EXERCISE DIRECTIONS:
Copy word for word each line from the one that has "Mark the light" to the last line of the records, with no other lines.

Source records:

'''

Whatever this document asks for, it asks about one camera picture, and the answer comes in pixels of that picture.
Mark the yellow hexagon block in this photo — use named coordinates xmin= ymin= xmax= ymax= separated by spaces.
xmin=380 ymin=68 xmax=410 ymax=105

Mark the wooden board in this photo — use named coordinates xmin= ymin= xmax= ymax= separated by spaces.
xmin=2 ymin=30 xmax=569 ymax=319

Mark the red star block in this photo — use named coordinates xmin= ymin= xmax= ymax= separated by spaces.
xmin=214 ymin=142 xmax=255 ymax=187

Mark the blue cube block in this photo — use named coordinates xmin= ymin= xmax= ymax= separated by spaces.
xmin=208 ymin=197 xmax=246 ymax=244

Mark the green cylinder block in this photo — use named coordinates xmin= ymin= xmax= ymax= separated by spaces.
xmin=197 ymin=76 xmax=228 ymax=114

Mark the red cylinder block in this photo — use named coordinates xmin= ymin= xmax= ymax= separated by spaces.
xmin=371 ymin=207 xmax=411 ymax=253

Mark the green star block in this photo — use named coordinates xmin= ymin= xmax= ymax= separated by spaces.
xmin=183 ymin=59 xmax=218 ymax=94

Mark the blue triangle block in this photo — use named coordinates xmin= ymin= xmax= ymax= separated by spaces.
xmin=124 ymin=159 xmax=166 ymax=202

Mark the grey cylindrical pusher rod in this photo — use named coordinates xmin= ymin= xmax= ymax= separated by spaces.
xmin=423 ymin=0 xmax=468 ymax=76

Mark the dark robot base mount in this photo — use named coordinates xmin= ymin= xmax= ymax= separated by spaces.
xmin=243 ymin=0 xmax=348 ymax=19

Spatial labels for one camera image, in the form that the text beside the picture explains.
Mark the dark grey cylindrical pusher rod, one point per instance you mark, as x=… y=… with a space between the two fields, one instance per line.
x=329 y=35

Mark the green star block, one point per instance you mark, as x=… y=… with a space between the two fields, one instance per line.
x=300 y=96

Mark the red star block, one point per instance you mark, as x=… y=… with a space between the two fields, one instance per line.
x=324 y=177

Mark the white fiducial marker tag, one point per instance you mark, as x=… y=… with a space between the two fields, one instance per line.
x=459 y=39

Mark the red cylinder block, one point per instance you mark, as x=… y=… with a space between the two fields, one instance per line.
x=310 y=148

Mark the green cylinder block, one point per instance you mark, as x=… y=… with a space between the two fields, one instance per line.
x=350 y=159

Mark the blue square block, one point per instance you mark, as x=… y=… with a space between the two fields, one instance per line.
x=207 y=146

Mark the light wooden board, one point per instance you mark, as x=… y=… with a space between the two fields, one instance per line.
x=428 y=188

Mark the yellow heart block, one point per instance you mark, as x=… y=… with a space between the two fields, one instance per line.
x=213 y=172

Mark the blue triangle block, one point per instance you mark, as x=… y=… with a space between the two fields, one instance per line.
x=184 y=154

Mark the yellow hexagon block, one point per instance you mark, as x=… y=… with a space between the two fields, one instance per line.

'''

EXERCISE ANSWER:
Mark the light wooden board, one point per instance you mark, as x=… y=… with a space between the two fields, one instance per line.
x=428 y=188

Mark the yellow heart block, one point per instance you mark, as x=… y=… with a space between the two fields, one instance per line.
x=213 y=172

Mark the blue triangle block, one point per instance you mark, as x=… y=… with a space between the two fields, one instance per line.
x=184 y=154

Mark the yellow hexagon block, one point per instance you mark, as x=… y=… with a space between the two fields, one instance per line.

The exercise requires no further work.